We Have to Learn from the Cumberland River’s Past

On Tuesday, the plans for The Landing at River North were unveiled. (which, let’s take a second and sigh at how confusing this is. Because the development is on Cowan street and the river is curvy, it will indeed be north of downtown, but it’s on the east side of the river. Usually, when you say “north” people think Germantown or Salemtown, which are kind of northeast.)

Getahn Ward over at the Tennessean reports:

Chicago-based Monroe Investment Partners LLC plans to begin the work with a 40-acre first phase called The Landings at River North planned just north of the Kelly Miller Smith Memorial Bridge near where Jefferson Street becomes Spring Street. The overall River North Development District will span 125 acres, including where the Topgolf sports entertainment complex is rising.

I think this development is a good idea, for all the reasons people make in Ward’s story. It is a chance to do massive development in the urban core that doesn’t disrupt an existing neighborhood. And, if you haven’t driven Cowan Street before, do yourself a favor and rectify that. Just when you think, “Well, how many warehouses can there be in this city?” you turn and get one of the most beautiful views of the river and of downtown. If developed properly, it will be a lovely place to live.

That “if” though, man, it’s a doozy. Adam Sichko over at the Nashville Business Journal got the skinny on the developers’ thinking on flooding, because, yes, that area is in the floodplain (which you’ll notice on your drive, should you take it).
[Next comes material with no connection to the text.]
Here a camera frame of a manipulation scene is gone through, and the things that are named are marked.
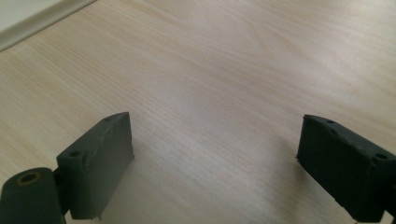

David Bailey, a principal at Nashville's Hastings Architecture Associates, said flooding "has been at the forefront" during planning, with a goal of avoiding impact on sites located downstream. Most if not all of this property was underwater during the flood of 2010.
"The project will elevate streets, sidewalks and first floors above the [Federal Emergency Management Agency] flood elevation level so that access and investments in this new neighborhood are protected," Bailey said. "This plan also has been put together with significant input from the city as to flood protection."

This is good news. It’s still our civic duty to keep an eye on this and make sure that flooding is taken into consideration. We’ve seen in the past developers spouting off about how we had our 500-year flood in 2010, so why not let people 490 years in the future worry about things. That’s unfortunate.

Nashville, if you hear nothing else I’ve ever said, hear me on this: the term x-year flood may make sense to the Army Corps of Engineers but it’s confusing and misleading to civilians. It doesn’t mean that you only have a flood that bad once every x number of years, so once you’ve suffered through a flood once, you don’t have to worry about a flood that size for some period of time. It’s more like a dice with x number of sides. Just because you roll “500 year flood” one year doesn’t prevent you from rolling “500 year flood” the next year. Having a 500 year flood also doesn’t eliminate a 50 year flood or a 100 year flood. Those are their own dice, so to speak.

As I’ve stated before (and I’m sorry, but this is just super important and we have a lot of new people here since then):

The National Weather Service calls any crest above 45 feet on the Cumberland downtown a "major flood stage." This is our worst-case scenario. The rarest of the rare floods. In the past 100 years, we've reached 45 feet or above 15 times. It had been a long time. Before 2010, we hadn't seen a major flood on the Cumberland since 1984. But we do see flooding. Flood stage is 40 feet and we've hit that 25 times since 1887.
Again, to go back to the D&D analogy, since we've started tracking floods on the Cumberland in detail, Mother Nature has had 128 chances to roll all her flood dice to see if and how bad we're going to flood. In spite of FEMA putting flooding chances at 1% or 2%, suggesting Nature ought to roll "flood" very infrequently—once or twice every hundred years—she's actually hitting "flood" 19.5% of the time—every five years or so.
And, repeating myself, just to drive the point home—the really rare, really bad floods of 45 feet or above have hit 15 times since 1887. We call these "100-year floods" or "500-year floods" or whatever other name we want to slap on them to assure ourselves that we'll never see another, but Nature's dishing out these floods almost 12% of the time. That's a "really rare" flood every decade or so on average. We were long overdue.

Increasing the density in the urban core is necessary. And the Cumberland is beautiful and we should take more advantage of it as a wonderful feature of the city. Plus, the Corps has done a really good job of mitigating flooding, in general, on the Cumberland. But we’re not gods. As much as we know and as able as we are to dam up the river, we can’t stop it from flooding sometimes.

But those floods will be a lot less devastating if we plan our city keeping them in mind.